Eason reports record online revenue but in-store sales well below pre-Covid level – The Irish Times
Irish book retailer Eason saw a 12.5% increase in turnover last year as Covid lockdown restrictions were lifted, but revenue was still just under 10% below levels. ‘before Covid, Chairman David Dilger told shareholders.
At the store level, Eason’s comparable revenue was 34% lower than before the pandemic as the sector continued to feel the effects of changing consumer behavior. By contrast, Eason’s online business has posted record revenues and “high levels of profitability” and has retained much of its market share since the lifting of Covid restrictions, Mr Dilger said.

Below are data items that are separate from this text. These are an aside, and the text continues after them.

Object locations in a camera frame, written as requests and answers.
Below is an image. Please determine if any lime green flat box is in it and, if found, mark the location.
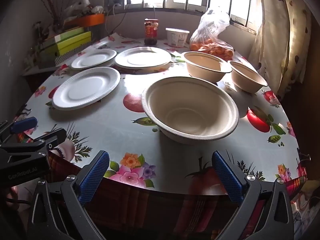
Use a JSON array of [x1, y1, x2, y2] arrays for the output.
[[55, 31, 92, 56]]

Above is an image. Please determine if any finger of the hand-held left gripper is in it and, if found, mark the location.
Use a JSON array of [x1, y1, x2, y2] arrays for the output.
[[0, 117, 38, 140], [25, 128, 67, 153]]

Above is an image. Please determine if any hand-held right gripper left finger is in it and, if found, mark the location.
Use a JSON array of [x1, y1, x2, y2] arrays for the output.
[[26, 150, 110, 240]]

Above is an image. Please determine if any fruit print tablecloth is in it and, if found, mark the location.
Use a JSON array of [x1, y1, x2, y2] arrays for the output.
[[14, 32, 309, 233]]

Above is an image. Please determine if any beige paper bowl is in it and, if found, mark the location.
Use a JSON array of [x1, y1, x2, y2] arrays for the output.
[[141, 76, 240, 145], [183, 51, 232, 84], [228, 60, 268, 93]]

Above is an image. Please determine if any power cable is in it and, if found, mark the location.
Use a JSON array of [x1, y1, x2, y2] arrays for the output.
[[107, 4, 128, 36]]

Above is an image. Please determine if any green boxes stack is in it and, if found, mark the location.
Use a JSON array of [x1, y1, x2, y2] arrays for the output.
[[22, 36, 105, 77]]

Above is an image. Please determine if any cream spotted curtain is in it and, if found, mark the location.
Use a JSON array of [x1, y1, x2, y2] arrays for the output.
[[247, 0, 315, 100]]

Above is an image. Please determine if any dried branch bouquet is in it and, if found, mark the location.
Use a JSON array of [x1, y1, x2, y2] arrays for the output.
[[35, 0, 74, 32]]

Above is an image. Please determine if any red label sauce jar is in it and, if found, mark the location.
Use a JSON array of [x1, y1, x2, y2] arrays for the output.
[[144, 18, 160, 46]]

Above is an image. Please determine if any white foam plate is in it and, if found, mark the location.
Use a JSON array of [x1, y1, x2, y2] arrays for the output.
[[114, 47, 172, 69], [52, 67, 121, 111], [71, 49, 117, 70]]

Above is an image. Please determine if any orange plastic tray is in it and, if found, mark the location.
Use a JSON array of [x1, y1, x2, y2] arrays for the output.
[[64, 14, 105, 28]]

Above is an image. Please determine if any plastic bag of oranges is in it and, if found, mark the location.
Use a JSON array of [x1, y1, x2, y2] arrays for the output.
[[189, 9, 235, 60]]

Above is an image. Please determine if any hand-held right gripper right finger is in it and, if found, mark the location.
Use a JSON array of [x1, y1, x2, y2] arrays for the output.
[[212, 151, 295, 240]]

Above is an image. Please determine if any white plastic bag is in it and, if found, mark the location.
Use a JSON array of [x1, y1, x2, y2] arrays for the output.
[[64, 0, 92, 18]]

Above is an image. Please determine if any black binder clip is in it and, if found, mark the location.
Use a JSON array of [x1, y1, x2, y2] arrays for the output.
[[297, 147, 312, 163]]

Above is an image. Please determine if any green white flat box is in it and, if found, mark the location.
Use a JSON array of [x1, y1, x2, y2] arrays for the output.
[[41, 27, 86, 47]]

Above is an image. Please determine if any white plastic tub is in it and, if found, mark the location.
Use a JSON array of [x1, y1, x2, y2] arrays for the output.
[[165, 27, 190, 47]]

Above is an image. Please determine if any red plaid cloth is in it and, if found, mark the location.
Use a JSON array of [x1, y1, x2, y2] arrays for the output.
[[47, 150, 308, 240]]

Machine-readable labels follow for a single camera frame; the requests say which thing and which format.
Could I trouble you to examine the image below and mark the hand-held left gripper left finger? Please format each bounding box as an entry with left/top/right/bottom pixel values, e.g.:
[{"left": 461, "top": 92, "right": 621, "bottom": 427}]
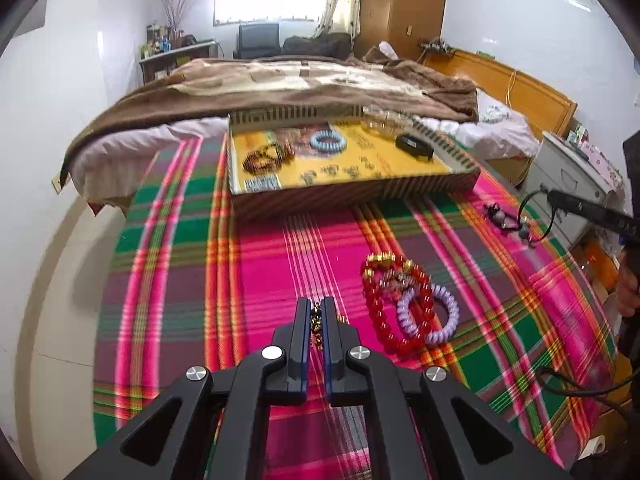
[{"left": 65, "top": 297, "right": 313, "bottom": 480}]

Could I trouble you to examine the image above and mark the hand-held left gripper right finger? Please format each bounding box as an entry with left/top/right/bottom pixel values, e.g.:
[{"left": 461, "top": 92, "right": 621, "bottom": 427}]
[{"left": 320, "top": 296, "right": 571, "bottom": 480}]

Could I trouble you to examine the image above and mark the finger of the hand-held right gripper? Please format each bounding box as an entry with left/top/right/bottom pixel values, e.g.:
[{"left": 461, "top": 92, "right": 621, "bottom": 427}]
[{"left": 546, "top": 189, "right": 640, "bottom": 247}]

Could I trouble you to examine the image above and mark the dark bead bracelet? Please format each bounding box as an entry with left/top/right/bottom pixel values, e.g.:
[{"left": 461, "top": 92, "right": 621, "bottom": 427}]
[{"left": 309, "top": 302, "right": 346, "bottom": 351}]

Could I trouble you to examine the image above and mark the grey bead cord necklace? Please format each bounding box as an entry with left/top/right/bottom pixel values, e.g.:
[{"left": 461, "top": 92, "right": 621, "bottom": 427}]
[{"left": 518, "top": 189, "right": 557, "bottom": 248}]

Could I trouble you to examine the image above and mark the striped cardboard box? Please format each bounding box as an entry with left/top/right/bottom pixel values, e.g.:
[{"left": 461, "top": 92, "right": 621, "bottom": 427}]
[{"left": 227, "top": 105, "right": 482, "bottom": 221}]

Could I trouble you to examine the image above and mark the black wrist band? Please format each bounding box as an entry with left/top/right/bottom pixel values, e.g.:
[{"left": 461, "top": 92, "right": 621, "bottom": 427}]
[{"left": 395, "top": 132, "right": 435, "bottom": 162}]

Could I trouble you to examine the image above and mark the brown bead bracelet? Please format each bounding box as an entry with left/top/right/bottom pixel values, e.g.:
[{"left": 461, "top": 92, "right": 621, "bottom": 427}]
[{"left": 242, "top": 141, "right": 296, "bottom": 175}]

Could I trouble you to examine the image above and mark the blue spiral hair tie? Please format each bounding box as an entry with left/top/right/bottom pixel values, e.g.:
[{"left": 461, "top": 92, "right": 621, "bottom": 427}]
[{"left": 309, "top": 130, "right": 348, "bottom": 153}]

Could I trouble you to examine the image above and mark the person's right hand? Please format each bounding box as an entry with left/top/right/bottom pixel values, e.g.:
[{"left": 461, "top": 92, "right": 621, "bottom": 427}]
[{"left": 616, "top": 247, "right": 640, "bottom": 318}]

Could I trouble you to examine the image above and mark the pink patterned box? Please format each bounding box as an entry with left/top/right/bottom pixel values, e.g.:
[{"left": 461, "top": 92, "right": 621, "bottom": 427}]
[{"left": 582, "top": 142, "right": 624, "bottom": 189}]

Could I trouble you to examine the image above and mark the grey drawer cabinet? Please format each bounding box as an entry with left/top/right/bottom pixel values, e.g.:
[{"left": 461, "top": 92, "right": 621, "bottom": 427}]
[{"left": 520, "top": 131, "right": 626, "bottom": 248}]

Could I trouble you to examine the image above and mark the orange cardboard box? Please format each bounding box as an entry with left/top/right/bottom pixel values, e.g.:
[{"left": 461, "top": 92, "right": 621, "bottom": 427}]
[{"left": 580, "top": 240, "right": 621, "bottom": 292}]

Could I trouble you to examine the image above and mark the pink green plaid cloth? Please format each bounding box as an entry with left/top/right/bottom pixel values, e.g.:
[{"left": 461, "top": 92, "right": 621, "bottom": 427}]
[{"left": 92, "top": 130, "right": 618, "bottom": 480}]

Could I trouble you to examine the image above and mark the wooden headboard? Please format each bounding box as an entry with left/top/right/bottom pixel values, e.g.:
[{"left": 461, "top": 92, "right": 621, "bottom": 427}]
[{"left": 420, "top": 47, "right": 578, "bottom": 141}]

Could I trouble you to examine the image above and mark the bed with brown blanket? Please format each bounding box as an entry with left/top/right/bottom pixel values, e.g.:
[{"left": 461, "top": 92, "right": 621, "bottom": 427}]
[
  {"left": 70, "top": 87, "right": 542, "bottom": 206},
  {"left": 60, "top": 55, "right": 481, "bottom": 186}
]

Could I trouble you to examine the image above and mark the wooden wardrobe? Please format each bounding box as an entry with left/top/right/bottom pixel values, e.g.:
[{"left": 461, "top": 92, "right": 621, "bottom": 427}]
[{"left": 359, "top": 0, "right": 450, "bottom": 63}]

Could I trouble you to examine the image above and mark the dark cloth pile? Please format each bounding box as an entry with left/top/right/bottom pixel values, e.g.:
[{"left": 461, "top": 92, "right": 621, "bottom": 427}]
[{"left": 282, "top": 32, "right": 353, "bottom": 58}]

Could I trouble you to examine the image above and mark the black office chair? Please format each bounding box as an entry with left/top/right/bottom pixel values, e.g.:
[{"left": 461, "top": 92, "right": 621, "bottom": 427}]
[{"left": 234, "top": 22, "right": 281, "bottom": 59}]

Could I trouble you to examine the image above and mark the small desk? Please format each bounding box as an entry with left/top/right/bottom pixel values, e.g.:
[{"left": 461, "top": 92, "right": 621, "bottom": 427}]
[{"left": 139, "top": 39, "right": 219, "bottom": 83}]

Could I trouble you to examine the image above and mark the group of bottles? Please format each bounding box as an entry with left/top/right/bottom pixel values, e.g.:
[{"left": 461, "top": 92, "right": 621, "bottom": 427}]
[{"left": 145, "top": 22, "right": 198, "bottom": 56}]

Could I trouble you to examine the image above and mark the window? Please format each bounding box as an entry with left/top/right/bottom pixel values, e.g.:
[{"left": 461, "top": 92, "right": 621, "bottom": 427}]
[{"left": 214, "top": 0, "right": 326, "bottom": 27}]

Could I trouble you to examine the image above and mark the vase with dry branches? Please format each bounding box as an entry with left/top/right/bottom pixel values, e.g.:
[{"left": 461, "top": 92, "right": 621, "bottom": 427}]
[{"left": 162, "top": 0, "right": 201, "bottom": 41}]

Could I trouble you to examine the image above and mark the red bead bracelet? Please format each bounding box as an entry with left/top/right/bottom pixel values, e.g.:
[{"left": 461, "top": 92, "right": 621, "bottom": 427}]
[{"left": 362, "top": 252, "right": 436, "bottom": 358}]

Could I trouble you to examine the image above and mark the black beaded hair tie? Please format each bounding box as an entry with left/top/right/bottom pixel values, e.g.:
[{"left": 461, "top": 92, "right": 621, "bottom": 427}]
[{"left": 485, "top": 202, "right": 533, "bottom": 247}]

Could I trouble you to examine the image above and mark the purple spiral hair tie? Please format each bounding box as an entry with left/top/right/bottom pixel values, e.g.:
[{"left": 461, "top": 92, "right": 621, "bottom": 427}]
[{"left": 397, "top": 284, "right": 460, "bottom": 345}]

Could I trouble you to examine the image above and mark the black cable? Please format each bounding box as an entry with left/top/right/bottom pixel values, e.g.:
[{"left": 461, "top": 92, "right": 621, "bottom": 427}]
[{"left": 539, "top": 366, "right": 632, "bottom": 414}]

Eason’s revenue from continuing operations was €104 million for the year to the end of January 2022, compared to €93 million the previous year. He said the company’s operating profit for the year was at its “highest level in several years” due to changes in the business.
Dilger said state wage subsidies, landlord rent concessions, staff and management pay cuts and other cost reductions were “essential” to “ensure the viability of all of our points of sale” during the year.

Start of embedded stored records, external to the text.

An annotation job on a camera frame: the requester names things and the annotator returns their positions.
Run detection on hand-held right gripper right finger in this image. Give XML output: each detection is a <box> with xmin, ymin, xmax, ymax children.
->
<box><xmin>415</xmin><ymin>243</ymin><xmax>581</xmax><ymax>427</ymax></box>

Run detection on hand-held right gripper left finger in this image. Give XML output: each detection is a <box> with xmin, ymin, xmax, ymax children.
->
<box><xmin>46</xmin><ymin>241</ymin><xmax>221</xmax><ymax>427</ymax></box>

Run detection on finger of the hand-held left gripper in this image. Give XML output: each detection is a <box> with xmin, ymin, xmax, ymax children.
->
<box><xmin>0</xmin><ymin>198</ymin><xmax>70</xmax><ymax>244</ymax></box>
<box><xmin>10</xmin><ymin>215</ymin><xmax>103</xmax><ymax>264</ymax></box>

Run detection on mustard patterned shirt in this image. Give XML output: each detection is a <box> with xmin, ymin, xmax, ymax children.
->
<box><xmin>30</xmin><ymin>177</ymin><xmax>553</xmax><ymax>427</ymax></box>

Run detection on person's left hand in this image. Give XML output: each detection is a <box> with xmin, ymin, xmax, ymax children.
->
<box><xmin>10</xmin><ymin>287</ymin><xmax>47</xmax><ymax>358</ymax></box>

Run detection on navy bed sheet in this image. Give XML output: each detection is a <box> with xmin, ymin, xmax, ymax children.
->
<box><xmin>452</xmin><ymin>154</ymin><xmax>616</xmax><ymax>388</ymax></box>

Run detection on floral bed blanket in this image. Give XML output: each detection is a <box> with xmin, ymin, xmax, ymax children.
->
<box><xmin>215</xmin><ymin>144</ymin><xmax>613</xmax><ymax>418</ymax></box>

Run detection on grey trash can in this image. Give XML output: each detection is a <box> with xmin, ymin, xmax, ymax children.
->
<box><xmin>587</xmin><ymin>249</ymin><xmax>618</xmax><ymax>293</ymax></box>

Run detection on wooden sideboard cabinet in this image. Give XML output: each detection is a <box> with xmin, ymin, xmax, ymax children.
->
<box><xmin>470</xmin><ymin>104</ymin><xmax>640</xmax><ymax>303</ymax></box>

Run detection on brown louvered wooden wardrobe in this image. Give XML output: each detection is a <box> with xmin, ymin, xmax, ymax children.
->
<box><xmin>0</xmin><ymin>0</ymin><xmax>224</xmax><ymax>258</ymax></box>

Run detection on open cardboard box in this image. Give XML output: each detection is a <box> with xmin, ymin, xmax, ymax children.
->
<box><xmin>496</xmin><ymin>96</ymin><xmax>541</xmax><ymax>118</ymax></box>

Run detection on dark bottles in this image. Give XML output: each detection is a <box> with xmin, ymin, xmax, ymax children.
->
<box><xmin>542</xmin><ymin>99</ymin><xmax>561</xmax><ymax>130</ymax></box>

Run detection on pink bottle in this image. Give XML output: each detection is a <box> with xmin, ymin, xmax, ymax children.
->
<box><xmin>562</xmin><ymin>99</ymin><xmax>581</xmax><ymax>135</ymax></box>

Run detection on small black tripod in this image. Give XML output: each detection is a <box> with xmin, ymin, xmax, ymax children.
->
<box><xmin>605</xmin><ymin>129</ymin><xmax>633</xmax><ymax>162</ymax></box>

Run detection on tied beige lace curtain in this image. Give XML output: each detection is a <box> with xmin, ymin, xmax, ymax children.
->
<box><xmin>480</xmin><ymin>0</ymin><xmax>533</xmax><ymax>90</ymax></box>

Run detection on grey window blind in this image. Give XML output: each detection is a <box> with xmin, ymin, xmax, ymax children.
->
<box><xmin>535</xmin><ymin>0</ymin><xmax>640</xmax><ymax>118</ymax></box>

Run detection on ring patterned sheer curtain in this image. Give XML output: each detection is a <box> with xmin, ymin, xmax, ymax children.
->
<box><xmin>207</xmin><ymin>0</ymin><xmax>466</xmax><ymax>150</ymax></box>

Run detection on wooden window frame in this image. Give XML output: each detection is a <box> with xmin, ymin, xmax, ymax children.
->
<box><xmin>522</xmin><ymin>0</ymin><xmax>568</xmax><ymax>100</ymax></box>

He said the Dubray book business, acquired by Eason in February 2020, continues to “perform well”. The Dubray business had to close due to Covid restrictions for the first four months of 2022 and was not eligible for wage supports beyond the middle of the year. Most of Dubray’s retail staff have been laid off during the shutdowns, with all of their revenue coming from online.
New Dubray stores opened in Cork and Dundrum in November and the business had a “good Christmas”, shareholders informed.

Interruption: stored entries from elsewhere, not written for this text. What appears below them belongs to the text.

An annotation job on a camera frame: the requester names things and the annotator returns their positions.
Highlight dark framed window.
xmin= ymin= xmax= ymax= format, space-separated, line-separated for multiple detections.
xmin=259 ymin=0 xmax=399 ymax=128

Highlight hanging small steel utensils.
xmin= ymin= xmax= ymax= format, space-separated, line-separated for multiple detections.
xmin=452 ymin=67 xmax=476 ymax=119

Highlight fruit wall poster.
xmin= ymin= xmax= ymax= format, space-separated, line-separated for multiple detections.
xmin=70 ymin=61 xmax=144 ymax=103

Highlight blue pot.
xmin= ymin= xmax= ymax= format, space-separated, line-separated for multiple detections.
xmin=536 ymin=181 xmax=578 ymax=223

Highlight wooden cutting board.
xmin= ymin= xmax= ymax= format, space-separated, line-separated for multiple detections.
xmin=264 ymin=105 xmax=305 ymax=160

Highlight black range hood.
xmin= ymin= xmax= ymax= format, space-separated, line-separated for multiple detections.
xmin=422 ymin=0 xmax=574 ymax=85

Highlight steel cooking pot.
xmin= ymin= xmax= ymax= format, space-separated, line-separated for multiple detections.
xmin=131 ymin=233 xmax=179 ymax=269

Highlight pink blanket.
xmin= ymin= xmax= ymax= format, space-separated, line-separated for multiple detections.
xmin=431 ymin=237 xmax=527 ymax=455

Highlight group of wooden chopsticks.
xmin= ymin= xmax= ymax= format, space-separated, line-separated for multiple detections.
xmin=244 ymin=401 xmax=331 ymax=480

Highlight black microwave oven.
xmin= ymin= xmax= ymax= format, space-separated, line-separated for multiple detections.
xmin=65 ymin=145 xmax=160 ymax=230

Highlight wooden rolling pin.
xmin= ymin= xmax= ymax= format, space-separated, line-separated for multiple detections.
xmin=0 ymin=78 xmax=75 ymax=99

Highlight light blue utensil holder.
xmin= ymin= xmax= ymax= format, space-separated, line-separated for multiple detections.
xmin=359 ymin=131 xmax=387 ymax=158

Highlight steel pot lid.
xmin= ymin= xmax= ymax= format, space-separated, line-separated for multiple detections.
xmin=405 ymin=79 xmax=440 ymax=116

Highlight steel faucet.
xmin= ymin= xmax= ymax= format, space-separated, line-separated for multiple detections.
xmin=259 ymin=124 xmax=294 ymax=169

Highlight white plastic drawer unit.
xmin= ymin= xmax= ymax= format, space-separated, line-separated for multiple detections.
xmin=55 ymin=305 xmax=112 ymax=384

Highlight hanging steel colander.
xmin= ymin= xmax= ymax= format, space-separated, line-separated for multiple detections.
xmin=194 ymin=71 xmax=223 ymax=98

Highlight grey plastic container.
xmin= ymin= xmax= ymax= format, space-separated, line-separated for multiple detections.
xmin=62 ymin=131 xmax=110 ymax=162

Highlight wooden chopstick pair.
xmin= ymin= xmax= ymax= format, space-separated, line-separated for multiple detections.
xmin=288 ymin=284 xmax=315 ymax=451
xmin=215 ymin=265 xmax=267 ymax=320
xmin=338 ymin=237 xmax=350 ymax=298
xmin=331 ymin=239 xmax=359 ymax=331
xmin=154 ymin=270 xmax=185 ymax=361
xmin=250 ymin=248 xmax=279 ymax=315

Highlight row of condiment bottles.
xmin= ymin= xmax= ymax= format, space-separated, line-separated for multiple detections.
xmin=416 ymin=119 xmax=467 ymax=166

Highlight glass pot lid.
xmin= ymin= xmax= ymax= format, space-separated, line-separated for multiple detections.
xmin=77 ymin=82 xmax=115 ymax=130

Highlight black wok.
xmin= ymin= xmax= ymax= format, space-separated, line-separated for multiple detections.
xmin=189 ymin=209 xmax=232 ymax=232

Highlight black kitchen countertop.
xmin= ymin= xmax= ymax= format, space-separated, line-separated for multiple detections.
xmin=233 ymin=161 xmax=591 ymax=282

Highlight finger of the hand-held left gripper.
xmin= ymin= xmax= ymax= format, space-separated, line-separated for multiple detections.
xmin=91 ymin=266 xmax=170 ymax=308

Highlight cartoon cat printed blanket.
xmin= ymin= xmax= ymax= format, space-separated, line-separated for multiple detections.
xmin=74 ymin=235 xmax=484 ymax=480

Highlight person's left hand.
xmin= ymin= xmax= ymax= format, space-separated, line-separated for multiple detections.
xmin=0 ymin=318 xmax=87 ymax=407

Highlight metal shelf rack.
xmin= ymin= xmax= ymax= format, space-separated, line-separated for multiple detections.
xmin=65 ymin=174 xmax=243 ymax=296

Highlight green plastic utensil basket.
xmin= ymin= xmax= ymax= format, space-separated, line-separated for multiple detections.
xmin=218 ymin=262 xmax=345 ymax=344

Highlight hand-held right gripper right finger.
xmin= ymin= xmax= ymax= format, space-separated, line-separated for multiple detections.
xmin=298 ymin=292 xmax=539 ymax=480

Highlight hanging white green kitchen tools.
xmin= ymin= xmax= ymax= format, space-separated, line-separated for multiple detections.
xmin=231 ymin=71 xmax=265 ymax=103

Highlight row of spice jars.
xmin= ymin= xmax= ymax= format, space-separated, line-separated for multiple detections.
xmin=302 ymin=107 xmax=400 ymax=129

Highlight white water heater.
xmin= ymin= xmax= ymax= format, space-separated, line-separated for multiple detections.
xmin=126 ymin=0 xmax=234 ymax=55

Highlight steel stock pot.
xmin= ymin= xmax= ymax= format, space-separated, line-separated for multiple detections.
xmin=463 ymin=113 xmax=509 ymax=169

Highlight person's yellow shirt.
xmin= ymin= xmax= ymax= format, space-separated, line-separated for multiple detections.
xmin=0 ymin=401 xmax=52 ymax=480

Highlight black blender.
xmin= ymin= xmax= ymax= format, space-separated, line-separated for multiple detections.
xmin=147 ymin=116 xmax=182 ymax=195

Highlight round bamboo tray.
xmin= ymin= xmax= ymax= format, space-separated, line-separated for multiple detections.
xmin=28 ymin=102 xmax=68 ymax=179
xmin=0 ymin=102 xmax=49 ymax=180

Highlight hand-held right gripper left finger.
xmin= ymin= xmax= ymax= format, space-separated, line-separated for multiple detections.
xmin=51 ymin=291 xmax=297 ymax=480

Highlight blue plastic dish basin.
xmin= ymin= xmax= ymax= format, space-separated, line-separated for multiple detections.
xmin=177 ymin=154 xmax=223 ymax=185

Mr Dilger said footfall in the malls and the high street was well down from 2019 levels, although there was a “significant improvement” in average spending. Downtown footfall was down 35%, while non-downtown locations were down 4%.
Supply chain issues
On current trading, Dilger said the retail environment remains “challenging”, citing the impact of soaring inflation and supply chain issues. He said Eason’s revenue between March and May was “highly contested” but has started to recover recently. About 30 employees signed a voluntary redundancy plan in May as the company continues to “monitor” its cost base.
Eason reached a pay deal with its unions until November 2023, which included a one-time lump sum payment in “recognition of the contribution made by staff during the Covid period”.
Eason has also taken over its franchise store in Carlow and is planning two similar deals in the third quarter. And he has agreed terms for a Dubray store on Dublin’s Henry Street while work on his new Cork City outlet is underway and is due to open in September. In addition, the company is planning a relaunch of the Dubray site in the coming weeks.
Mr Dilger said Eason was on track to meet its financial targets for the current year, but added that the full effects of the war in Ukraine have yet to “unfold” and “will create significant pressures at the over the next few months”.
“I am certain that we are doing everything without our control to mitigate these impacts,” he said.